Review of First Man

First Man (2018)
8/10
American Exceptionalism
14 October 2018
First Man is a compelling, emotional, riveting tale of how America, NASA, and a bunch of what would now be derided as 'privileged white men' created the singular event in human history: a human being on the moon.

Neil Armstrong describing to the world, live on television and radio, that his was but one small step for man, one giant leap for mankind.

I would guess that practically everybody in the world, even now, knows what he said.

Most have read of the controversy surrounding the conscious, politically motivated, decision to not show the American flag being planted on the moon by the Canadian (read citizen of the world) Director. But, as we saw this afternoon, there's now a lingering wide view of the LEM resting on the moon's surface with the newly planted American flag clearly in the picture...causing this viewer to wonder if it was newly planted 'post final cut' addition to stem the potential loss of audience the negative reaction that the omission caused?

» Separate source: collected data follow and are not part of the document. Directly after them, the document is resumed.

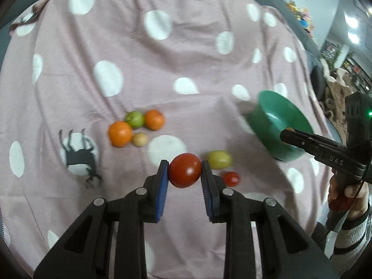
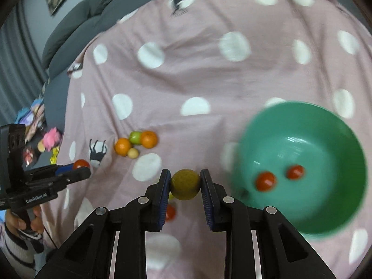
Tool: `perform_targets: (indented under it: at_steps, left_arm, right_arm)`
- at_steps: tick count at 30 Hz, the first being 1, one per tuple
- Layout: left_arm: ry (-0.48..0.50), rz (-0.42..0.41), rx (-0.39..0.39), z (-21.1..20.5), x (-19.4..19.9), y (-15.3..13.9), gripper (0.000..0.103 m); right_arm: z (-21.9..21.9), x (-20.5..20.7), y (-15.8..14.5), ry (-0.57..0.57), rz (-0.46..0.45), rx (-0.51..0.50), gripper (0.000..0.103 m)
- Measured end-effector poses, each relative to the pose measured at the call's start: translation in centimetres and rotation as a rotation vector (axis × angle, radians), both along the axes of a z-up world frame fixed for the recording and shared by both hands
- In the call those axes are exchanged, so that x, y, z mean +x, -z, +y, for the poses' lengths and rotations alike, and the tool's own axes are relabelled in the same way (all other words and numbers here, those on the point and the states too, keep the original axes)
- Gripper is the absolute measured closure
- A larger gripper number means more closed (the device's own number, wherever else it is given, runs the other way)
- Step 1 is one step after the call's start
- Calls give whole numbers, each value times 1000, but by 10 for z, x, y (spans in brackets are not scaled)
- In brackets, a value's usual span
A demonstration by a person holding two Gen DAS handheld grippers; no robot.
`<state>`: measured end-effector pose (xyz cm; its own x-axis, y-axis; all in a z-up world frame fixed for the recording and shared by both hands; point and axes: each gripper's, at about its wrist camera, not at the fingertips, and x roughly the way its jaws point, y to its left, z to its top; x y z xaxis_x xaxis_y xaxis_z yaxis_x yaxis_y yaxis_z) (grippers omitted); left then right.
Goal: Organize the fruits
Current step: 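Carry both tomatoes over the green bowl and open both tools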
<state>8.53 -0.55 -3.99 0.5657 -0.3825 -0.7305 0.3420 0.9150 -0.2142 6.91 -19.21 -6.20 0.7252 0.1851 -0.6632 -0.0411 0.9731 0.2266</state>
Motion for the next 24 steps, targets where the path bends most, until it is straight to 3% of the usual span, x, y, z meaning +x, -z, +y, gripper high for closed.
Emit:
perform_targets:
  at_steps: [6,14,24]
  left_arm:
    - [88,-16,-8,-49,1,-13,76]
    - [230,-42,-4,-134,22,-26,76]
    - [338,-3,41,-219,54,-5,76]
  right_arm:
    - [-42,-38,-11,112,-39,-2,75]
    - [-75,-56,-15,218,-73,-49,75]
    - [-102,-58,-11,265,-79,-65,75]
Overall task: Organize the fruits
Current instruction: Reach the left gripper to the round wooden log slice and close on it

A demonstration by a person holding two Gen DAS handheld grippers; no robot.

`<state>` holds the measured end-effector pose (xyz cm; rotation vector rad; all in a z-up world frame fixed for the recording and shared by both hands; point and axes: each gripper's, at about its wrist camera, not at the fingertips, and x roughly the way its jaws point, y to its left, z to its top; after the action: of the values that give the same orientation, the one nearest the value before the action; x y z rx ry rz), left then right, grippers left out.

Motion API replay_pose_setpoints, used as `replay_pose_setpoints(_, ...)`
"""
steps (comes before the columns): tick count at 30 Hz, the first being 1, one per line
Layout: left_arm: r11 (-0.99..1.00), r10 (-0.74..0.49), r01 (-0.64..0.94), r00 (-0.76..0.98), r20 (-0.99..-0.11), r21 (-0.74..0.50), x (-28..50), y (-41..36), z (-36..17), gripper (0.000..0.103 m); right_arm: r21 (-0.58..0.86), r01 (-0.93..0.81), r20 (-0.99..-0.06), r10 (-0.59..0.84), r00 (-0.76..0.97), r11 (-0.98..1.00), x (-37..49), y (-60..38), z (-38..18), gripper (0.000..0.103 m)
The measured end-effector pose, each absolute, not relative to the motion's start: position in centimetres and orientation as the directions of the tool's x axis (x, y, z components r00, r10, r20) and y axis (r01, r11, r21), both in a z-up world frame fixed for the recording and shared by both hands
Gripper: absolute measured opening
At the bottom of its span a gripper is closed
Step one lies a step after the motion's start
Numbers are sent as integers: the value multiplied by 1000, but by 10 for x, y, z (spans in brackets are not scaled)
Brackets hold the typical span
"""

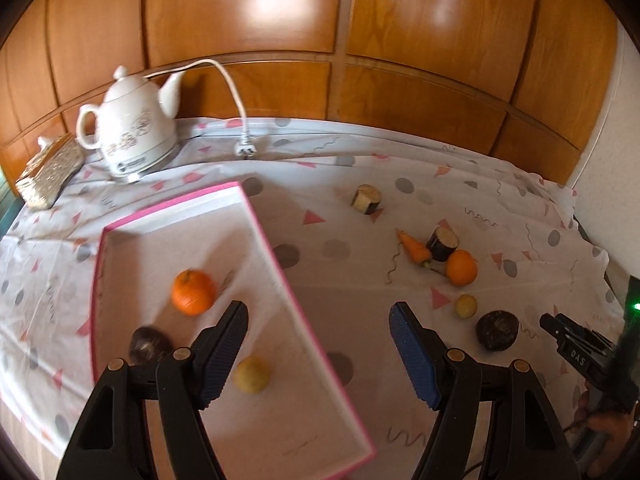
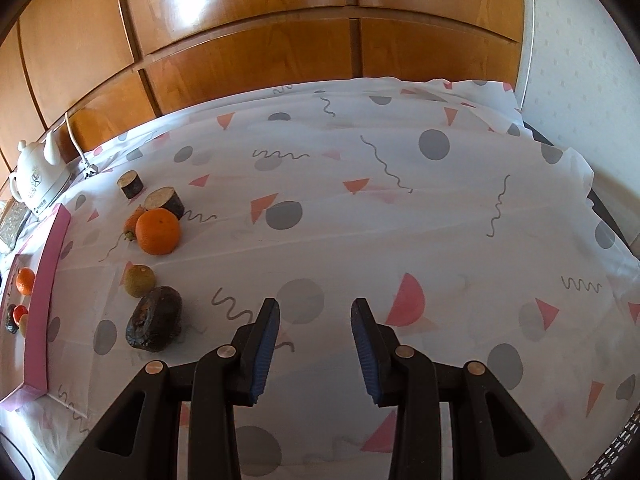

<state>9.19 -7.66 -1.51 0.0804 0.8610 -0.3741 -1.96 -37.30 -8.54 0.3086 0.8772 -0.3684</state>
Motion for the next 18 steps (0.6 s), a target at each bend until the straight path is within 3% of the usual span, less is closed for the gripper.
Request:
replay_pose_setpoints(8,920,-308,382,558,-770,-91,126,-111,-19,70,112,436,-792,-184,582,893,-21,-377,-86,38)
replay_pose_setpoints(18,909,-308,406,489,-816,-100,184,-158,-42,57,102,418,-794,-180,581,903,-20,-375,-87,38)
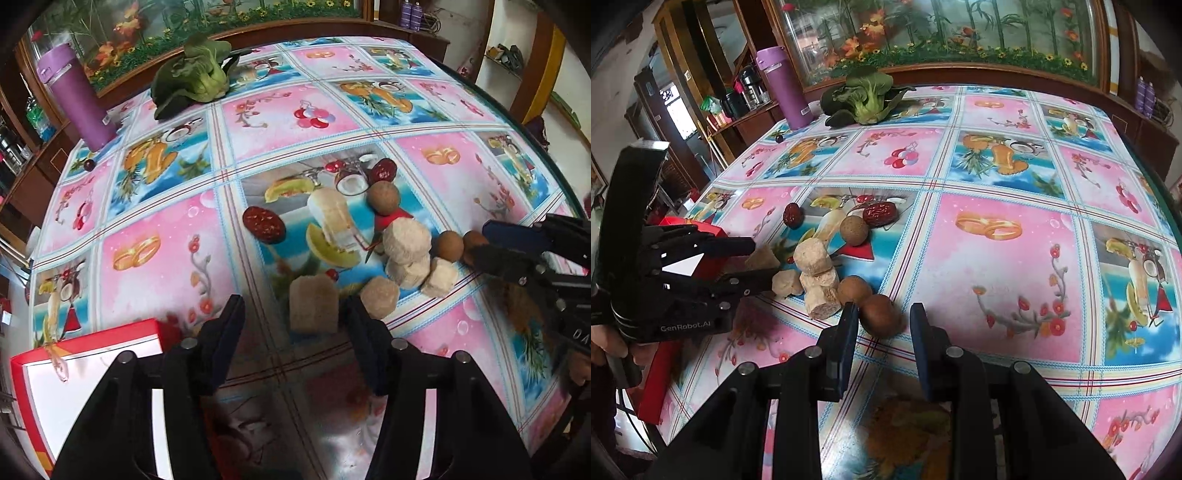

Otherwise, the movie is a rather straight forward, linear telling of how NASA's moon landing came to be: the barely mentioned Mercury program, followed by several two-man, Gemini launches to test the theoretical possibilities of using multiple vehicles requiring in-space rendezvous to make the mission viable with available technology. And, then, the audacious Apollo program which had to invent and test the largest rocket ever constructed to get humans to the moon and safely back...the gigantic, strangely beautiful, instantly recognizable, Saturn.

Which had a test launch one night when I was home from college and lit up the Indian Harbour Beach sky like it was a man-made, sun. The rippling, guttural roar of the launch reaching us as the Saturn rose in a new day sky, shaking the windows of my parent's home, and pressing my shirt to my body, twenty miles from the Cape.

In its retelling, First Man recounts the drama and tragedy of those years. Incidents now mostly forgotten: A T-38 crash that killed two of the Gemini astronauts during training; the disastrous fire that killed an entire Apollo crew while the capsule was being tested on the launch pad; the first attempt at a space rendezvous causing the Gemini capsule, piloted by Neil Armstrong, to careen out of control, tumbling wildly and dangerously, as the crew fought to stabilize it before they blacked out and the capsule was destroyed. Then, near the end of the movie, the mounting tension and drama played out live on television, as the LEM sought its landing location and not finding it until Neil Armstrong overrode the computers, taking manual control, and landing the LEM with no fuel remaining.

Some of this, in First Man, is breathtaking. All of it is riveting.

The human story that holds the movie together thankfully doesn't use the normal Hollywood stereotype of a complaining wife and a noble husband attempting to do heroic things. I wish that such unreal, unnatural, uninteresting, and demeaning depictions of women would be forever consigned to the dust heap of Hollywood tripe and a more natural male/female/husband/wife life become common in movies about uncommon people who do great things.

Which happily and realistically occurs in First Man.

A family tragedy becomes the moving subplot of this powerful recounting of one of the world's most historic events. Yet, even as a subplot, it is not a contrivance, and its emotional impact on the Armstrong's had me verklempt and more accepting of Neil Armstrong's almost off-putting stoicism in the face of all things. And, makes Ryan Gosling's laconic, strong, and silent portrayal convincing. Indeed, at some point in the movie, he becomes Neil Armstrong, something, I would guess, all actors act to achieve.

First Man shows the astronauts and their families as human beings. Extraordinary, but recognizable human beings. Men, women and children, all with hopes and fears and frailties. All displaying courage, humanity, skill, and drive. Watching them, I thought of the children and families I grew up around on Army posts around the world. They were like the people in this movie. All of us are. We're Americans.

The movie, though directed by a Canadian, and starring a Canadian, despite the kerfuffle about the flag, is a love story about what the meritocracy that is America can do, what humankind is capable of.

John Kennedy promised that America would put a man on the moon within the decade.

We did it in less than seven years.

Fifty years on, it remains a universally shared example of human accomplishment.

I watched the second moon landing in a bar in Athens...the Greek crowd cheered, pounded us on our backs in joy, wept and bought us glass after glass of retsina.

We drank to America, to Greece, to Mickey Mouse, to John Wayne, to the world.

First Man will remind you of those times, and make you hope for more like them.